Yesterday I wrote how we're using triggers to track changes to our database. Now that it's implemented, our test suite is between one quarter to one third faster. Still too slow, but better than it was.

I've combined yesterday's code with the following:

sub setup {
    my ($self) = @_;
    my $dbh = $self->dbh;

    # XXX this may ultimately prove to be too simplistic
    eval { $dbh->do('select * from changed_table') };

    my $error = $@ or return;
    if ($error !~ /Table.*changed_table' doesn't exist/) {
        croak("Fatal error: $error");
    }

    $self->_rebuild_test_database;
    return $self;
}

sub _rebuild_test_database {
    my $self = shift;

    $self->_create_change_table;
    my $dbh = $self->dbh;
    my @static_tables  = $self->static_tables;
    my @dynamic_tables = $self->dynamic_tables;

    $self->_disable_foreign_keys;
    foreach my $table (@static_tables, @dynamic_tables) {
        $dbh->do("TRUNCATE TABLE $table");
    }
    $self->_enable_foreign_keys;

    # load this *before* the triggers, thank you
    my $reference_data = 'insert_reference_data.sql';
    Pips3::DB::Create->new->load_sql_db_file($reference_data);

    # now make thebackups
    foreach my $table (@static_tables) {
        $dbh->do("CREATE TABLE backup_$table SELECT * FROM $table");
    }

    $self->_add_triggers_and_records;
    return $self;
}

The initial check is simplistic (do I have a changed_table table?). If it's not there, this is a freshly rebuilt database and we do the following:

  1. Create said table
  2. Truncate all tables
  3. Load our "static" data (core data the system requires, such as names of broadcasters)
  4. Back up our static data with the "CREATE ... SELECT" statements.
  5. Ddd records to the changed_table table to help us track which tables have changed
  6. Add the triggers which track the changes

Then, at the beginning of any test which touches the database, it pulls are table names which have changed, truncates them, copies their backed up values (if they're "static" data -- see point 4 above) back to the table and resets their changed_table values.

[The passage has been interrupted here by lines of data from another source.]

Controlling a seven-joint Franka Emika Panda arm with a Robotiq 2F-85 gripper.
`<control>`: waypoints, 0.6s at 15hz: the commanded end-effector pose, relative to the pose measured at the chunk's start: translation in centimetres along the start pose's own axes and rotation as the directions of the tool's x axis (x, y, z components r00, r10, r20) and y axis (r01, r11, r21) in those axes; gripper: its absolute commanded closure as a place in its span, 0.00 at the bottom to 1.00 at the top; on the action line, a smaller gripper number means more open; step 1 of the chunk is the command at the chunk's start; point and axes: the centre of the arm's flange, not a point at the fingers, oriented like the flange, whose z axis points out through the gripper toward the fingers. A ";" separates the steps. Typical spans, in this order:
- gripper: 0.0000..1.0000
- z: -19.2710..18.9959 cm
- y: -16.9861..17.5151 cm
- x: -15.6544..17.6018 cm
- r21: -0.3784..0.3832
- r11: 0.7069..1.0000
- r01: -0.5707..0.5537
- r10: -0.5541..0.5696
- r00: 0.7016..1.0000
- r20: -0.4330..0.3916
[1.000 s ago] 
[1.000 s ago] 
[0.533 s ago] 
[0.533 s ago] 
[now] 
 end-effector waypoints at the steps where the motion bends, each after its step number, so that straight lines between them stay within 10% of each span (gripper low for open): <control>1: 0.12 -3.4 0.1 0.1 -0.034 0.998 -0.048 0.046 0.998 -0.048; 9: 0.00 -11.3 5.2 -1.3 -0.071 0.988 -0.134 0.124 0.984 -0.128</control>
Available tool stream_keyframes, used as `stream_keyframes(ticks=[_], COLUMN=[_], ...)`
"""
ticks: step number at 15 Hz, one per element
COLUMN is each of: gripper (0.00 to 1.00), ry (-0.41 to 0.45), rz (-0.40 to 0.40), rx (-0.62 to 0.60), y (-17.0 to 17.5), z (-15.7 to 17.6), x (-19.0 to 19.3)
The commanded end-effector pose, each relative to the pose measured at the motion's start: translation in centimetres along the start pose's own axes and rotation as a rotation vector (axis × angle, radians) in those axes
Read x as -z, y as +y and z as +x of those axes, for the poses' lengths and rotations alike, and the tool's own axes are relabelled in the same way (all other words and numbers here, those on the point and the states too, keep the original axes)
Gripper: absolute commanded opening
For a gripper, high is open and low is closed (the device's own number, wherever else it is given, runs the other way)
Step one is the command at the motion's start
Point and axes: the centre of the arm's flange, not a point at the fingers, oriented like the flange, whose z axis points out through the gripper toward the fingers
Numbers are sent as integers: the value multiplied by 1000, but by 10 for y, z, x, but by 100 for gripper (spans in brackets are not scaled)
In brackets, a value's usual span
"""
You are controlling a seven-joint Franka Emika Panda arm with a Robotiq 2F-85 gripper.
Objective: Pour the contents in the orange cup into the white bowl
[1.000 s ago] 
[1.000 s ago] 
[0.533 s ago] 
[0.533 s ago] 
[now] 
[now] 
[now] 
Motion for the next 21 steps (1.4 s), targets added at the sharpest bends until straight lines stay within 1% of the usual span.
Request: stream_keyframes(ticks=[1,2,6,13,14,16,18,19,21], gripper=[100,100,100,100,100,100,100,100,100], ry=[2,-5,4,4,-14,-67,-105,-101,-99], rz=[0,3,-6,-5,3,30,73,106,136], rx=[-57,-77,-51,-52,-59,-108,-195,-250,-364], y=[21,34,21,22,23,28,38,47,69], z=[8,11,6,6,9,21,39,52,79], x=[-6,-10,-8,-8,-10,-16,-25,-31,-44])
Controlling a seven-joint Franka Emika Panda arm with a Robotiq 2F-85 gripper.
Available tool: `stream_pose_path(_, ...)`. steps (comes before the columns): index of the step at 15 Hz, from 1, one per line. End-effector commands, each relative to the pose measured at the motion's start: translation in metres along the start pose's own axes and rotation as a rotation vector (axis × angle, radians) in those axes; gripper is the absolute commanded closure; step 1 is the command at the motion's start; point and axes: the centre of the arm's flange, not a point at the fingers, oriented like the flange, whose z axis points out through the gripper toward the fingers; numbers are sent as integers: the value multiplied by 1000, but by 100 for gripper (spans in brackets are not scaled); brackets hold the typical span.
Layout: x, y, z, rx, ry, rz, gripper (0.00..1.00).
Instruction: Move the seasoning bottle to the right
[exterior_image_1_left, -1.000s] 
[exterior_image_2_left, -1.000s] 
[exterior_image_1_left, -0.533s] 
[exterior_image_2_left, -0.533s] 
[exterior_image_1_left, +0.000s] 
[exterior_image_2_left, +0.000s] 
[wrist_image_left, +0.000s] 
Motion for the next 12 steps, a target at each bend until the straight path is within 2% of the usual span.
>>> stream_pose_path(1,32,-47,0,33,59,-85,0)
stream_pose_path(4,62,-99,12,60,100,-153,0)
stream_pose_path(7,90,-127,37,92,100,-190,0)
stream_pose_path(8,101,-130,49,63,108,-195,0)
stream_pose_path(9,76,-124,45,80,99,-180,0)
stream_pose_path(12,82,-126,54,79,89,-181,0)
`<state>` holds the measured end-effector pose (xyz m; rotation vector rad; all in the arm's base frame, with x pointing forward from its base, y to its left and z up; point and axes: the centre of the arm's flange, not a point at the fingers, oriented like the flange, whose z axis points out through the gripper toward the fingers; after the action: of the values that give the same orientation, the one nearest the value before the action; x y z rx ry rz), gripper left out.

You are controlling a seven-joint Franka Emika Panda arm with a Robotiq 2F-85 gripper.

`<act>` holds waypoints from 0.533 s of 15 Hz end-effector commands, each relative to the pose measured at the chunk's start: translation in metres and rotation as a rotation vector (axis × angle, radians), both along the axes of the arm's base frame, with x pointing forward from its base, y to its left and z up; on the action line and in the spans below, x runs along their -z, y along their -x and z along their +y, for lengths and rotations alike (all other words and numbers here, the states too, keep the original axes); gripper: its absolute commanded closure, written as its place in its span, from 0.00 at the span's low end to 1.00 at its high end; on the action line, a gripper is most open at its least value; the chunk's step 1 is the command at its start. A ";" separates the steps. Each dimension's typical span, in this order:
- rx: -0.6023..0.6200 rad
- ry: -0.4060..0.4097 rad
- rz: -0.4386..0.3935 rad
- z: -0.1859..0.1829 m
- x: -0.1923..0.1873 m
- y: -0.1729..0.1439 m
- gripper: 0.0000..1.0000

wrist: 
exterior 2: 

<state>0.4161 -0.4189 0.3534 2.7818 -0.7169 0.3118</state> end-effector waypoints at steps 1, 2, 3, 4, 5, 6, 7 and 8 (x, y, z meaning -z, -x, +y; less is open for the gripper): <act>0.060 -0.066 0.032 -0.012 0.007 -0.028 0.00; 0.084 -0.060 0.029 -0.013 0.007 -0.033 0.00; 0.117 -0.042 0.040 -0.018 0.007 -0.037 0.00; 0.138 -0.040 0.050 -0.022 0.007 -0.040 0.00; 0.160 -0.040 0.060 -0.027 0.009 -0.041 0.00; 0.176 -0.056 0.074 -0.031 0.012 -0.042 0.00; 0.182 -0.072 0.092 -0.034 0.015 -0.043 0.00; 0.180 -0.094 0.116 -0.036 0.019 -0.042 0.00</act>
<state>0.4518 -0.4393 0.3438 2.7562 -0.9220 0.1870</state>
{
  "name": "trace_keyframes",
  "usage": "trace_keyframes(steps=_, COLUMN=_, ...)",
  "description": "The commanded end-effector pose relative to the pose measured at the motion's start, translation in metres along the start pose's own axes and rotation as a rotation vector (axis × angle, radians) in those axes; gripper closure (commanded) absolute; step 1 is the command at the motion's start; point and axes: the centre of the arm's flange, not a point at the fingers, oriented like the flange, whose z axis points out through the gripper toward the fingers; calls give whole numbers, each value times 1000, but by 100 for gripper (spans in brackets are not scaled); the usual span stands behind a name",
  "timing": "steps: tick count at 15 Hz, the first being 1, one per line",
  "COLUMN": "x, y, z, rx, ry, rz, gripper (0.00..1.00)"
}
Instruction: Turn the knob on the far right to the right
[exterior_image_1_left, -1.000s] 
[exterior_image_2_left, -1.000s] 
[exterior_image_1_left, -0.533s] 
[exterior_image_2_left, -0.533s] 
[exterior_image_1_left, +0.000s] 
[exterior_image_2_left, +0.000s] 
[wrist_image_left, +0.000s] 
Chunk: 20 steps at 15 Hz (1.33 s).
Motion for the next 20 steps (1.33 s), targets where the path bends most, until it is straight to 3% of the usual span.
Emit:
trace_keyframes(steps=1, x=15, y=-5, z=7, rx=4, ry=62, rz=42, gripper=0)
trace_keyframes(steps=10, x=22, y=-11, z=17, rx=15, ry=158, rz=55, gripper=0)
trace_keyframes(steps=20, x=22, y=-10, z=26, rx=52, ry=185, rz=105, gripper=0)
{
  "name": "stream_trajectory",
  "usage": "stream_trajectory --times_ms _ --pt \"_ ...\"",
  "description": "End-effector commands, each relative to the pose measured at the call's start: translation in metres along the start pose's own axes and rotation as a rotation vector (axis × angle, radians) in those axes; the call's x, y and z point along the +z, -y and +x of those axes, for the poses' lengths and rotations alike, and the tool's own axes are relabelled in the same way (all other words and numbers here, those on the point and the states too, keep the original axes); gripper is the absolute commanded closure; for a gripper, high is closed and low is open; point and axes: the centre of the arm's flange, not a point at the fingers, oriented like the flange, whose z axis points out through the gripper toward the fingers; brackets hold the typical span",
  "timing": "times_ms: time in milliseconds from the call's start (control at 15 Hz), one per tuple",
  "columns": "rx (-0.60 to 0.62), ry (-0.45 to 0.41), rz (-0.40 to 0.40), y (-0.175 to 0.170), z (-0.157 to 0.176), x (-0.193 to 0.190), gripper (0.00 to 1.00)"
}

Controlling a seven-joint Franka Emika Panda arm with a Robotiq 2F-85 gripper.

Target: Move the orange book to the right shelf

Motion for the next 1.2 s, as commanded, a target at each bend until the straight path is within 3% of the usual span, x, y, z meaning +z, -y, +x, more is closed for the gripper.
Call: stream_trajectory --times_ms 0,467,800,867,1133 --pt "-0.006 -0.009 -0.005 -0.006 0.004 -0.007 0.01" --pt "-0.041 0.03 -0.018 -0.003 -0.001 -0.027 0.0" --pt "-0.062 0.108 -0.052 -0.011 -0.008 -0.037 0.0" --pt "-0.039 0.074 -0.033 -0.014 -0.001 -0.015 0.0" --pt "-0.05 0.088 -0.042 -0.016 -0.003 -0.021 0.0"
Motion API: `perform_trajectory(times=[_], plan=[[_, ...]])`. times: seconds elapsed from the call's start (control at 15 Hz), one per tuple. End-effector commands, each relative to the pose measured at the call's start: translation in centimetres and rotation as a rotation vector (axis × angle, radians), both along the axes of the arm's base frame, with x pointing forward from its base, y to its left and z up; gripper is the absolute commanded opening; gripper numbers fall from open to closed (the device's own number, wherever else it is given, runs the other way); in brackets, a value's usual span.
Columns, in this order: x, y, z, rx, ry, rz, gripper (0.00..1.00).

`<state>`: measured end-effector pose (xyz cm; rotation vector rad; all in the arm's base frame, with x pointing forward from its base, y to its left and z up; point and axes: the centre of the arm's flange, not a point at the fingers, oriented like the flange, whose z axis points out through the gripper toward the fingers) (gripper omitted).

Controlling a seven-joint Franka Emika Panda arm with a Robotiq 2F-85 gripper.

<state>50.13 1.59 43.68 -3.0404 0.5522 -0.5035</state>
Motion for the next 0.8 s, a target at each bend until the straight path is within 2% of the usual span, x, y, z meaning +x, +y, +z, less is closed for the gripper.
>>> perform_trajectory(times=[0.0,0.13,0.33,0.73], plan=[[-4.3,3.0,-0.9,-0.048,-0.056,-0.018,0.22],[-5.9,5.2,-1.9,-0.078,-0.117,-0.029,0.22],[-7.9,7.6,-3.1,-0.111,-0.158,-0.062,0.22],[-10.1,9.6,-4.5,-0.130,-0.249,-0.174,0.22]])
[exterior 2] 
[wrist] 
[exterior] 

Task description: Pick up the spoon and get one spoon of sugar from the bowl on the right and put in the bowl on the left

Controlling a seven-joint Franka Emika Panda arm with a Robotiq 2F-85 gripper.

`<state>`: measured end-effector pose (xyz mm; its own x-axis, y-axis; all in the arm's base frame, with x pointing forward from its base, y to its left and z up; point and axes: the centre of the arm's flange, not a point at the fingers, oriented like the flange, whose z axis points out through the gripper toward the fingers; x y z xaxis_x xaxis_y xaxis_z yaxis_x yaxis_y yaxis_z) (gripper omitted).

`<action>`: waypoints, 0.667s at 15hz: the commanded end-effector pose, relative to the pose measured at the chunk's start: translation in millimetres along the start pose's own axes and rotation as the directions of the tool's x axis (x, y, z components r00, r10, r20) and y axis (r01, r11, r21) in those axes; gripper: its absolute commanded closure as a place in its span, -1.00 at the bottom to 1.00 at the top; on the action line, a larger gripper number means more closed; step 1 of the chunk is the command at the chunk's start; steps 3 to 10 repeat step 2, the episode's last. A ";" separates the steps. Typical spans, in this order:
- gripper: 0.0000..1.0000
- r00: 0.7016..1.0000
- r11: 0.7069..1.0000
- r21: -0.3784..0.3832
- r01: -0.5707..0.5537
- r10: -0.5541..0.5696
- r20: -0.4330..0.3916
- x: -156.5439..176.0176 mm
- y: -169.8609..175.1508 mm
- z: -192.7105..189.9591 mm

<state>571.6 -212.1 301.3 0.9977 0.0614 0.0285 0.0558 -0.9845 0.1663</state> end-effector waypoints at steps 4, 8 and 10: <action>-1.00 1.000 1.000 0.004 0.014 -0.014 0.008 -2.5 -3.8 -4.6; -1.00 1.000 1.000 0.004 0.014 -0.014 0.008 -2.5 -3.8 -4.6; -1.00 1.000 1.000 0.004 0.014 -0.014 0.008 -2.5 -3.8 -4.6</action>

Aside from a very nice performance boost to our test suite by not having to rebuild everything blindly, it's also interesting to run a test and look to see which tables have changed. I was surprised to see cases where some tests would make changes to tables which seem completely unrelated to the test. Ordinarily that can be very difficult to know.

As a side note, even though I'm the one who implemented this, I believe the original idea belong to Rufus, one of our other developers.


transactions

hdp on 2008-09-11T20:00:00

I may have missed a point where you said you couldn't do this, and if so, I apologize, but: can you wrap every test file in a transaction and then rollback after each test? That's the best speedup I've found for this kind of thing.

Re:transactions

jplindstrom on 2008-09-12T12:29:29

That works for successful cases, because begin/commit nest properly. But begin/rollback doesn't. Rollback rolls back everything.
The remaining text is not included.